Even though I have no expertise in the medical field, however, from what has been gleaned in the World Health Organization (W.H.O.) statements on the coronavirus, it is apparent that the symptoms of coronavirus are similar to malaria. This may explain why hydroxychloroquine, has proven to be an effective cure for coronavirus in some parts of the world. Chloroquine is the main ‘weapon’ in the fight against malaria.
Therefore, with most Ghanaians in particular and Africans in general, being constantly harassed by the malaria parasite, which has undoubtedly led to most Ghanaians living with the malaria parasite indefinitely, there is no gain-saying that, such people have developed some kind of natural resistance to malaria.
Fact is, when such ‘malaria resistant’ people are medically tested for malaria, the outcome would be positive, but the malaria can NEVER kill them, Insha Allah!
The above submission, mutatis mutandis (making the necessary alterations while not affecting the main point at issue), is applicable to coronavirus, with particular reference to Ghana, and other malaria infested countries.
The resistance level of anyone who has ever had malaria in their life, especially in the last few years, is capable of withstanding the onslaught of coronavirus. Such a person, it is submitted, is likely to test positive for coronavirus, and might display some of the symptoms, but is highly unlikely to die from the coronavirus, due to the already existing defenses in such persons bodies (silent coronavirus carriers) against the malaria parasite.
It is widely acknowledged that, a person who has not had malaria for quite a long time, stands a good chance of dying from malaria if infected.
In the past, the Ivorian international, Didier Drogba, while playing for Chelsea in the UK, visited his home country (Ivory Coast), and unfortunately contracted malaria. Upon his return to the UK, his condition worsened, and had to be hospitalized. This was primarily due to the fact that, he had not had the malaria parasite in his body for sometime, so the natural defenses against malaria present in the bodies of most Africans, had deserted him, thereby leaving his immune system, vulnerable to the slightest malaria attack!

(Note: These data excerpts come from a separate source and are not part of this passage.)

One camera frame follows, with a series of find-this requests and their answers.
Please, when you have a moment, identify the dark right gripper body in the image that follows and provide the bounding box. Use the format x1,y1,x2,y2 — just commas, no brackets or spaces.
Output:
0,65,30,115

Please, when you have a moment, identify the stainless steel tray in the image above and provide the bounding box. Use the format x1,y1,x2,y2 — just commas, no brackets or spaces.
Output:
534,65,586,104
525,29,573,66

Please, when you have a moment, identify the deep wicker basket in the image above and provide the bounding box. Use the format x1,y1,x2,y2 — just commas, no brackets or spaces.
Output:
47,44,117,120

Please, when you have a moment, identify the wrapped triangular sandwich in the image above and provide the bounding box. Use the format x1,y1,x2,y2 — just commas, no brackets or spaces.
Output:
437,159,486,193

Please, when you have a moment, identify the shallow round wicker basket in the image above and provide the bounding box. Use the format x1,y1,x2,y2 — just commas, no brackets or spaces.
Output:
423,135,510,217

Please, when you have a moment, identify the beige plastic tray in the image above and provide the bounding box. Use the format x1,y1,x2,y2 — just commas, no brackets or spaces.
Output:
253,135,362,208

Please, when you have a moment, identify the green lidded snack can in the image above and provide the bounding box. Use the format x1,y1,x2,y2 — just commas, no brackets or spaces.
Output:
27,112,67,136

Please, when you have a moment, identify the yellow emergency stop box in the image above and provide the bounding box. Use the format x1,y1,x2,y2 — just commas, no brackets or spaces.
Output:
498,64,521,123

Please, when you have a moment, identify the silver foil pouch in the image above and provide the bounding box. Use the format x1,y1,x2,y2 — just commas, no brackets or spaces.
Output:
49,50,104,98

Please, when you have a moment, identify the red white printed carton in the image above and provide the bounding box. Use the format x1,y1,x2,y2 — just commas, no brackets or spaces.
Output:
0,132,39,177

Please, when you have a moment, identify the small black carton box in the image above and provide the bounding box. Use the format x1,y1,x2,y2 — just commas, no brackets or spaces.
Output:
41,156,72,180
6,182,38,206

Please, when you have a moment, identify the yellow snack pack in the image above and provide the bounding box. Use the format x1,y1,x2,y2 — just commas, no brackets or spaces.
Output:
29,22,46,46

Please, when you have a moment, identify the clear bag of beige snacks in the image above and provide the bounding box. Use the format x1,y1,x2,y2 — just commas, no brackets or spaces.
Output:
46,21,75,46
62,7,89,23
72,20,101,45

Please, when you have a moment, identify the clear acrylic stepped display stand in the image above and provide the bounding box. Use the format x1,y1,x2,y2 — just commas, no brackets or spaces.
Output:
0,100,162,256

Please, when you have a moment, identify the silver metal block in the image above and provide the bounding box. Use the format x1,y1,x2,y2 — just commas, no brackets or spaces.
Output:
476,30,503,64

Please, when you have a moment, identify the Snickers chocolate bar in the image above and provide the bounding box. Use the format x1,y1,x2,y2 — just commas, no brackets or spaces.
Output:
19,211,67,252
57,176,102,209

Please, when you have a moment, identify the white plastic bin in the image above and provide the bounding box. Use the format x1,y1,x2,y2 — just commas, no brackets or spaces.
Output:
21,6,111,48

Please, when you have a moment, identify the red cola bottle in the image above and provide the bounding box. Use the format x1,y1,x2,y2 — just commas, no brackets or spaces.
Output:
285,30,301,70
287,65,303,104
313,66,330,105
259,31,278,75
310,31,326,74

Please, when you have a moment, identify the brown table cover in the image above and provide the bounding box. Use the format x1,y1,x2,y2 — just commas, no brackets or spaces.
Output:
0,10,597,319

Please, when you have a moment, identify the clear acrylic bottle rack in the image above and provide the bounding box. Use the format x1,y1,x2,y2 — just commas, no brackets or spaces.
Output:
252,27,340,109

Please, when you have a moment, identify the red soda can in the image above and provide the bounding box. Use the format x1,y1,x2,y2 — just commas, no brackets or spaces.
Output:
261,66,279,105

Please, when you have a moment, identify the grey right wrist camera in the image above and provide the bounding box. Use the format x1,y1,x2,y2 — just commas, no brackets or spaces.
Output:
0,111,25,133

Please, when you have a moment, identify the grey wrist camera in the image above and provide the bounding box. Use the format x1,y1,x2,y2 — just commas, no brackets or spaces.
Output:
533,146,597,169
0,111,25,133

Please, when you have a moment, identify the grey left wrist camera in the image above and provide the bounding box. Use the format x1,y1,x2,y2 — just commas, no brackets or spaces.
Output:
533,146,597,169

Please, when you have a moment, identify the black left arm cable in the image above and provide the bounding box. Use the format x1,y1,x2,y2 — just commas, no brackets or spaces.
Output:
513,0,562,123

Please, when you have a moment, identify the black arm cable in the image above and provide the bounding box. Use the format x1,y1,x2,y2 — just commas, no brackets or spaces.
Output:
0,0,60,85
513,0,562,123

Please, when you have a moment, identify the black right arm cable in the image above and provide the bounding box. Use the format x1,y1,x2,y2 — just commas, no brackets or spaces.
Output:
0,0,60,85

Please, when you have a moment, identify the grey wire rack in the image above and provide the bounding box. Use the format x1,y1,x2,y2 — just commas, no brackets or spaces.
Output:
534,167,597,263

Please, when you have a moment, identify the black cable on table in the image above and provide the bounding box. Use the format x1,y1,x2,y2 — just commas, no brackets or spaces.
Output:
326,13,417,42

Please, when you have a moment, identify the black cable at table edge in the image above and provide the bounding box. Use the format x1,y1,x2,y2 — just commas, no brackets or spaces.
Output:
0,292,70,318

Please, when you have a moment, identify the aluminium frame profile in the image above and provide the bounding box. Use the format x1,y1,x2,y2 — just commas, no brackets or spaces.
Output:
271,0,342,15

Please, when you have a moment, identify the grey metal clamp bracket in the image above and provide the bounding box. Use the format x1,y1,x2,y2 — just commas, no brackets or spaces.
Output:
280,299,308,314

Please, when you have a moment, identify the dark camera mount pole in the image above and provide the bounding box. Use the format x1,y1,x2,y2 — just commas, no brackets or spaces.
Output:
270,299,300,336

The argument here is not to submit that coronavirus is selective in its approach to killing, but rather, to kickstart a kind of debate in the minds of scientists to conduct further research in the killing pattern of coronavirus.
Without doubt, if all Ghanaians were to be tested today for coronavirus, it is possible that over 50% of the population, would test positive (silent carriers), but they will not die, why? The answer lies in the pre-existing malaria parasite in such bodies, which has now turned their bodies into natural ‘bunkers’ against coronavirus.
From the above analysis, which is purely the reasonable man’s point of view and not scientific based, it is evident that there is a hidden reason why many Ghanaians and Africans in general are not dying from the coronavirus, and this requires further probing to establish the true basis.
The partial lockdown is therefore unnecessary. To a greater extent, copying others decision to lockdown their countries and applying same in Ghana amounts to ‘plagiarism’.
Our circumstances are unique, therefore, partial or total lockdown, is definitely not the solution.
The most feasible solution in containing the spread of the coronavirus, lies primarily with Ghanaians themselves.
For example, how does a soldier or policeman enforce social distancing or hand washing? How many of my brothers and sisters up North, have the means to buy sanitizers, which they have now been priced out of?
A one-size solution does not fit all, so let’s fashion out measures to help prevent the spread of the coronavirus, based on our economic, cultural and social settings.
Those arguing for a total or complete lockdown, are at liberty to lock themselves up in their lofty mansions or palaces, till the coronavirus leaves this world. In fact, it may be advisable for them to opt to be buried alive since even the air in their rooms or wherever they maybe confined to, is highly likely to be contaminated with coronavirus.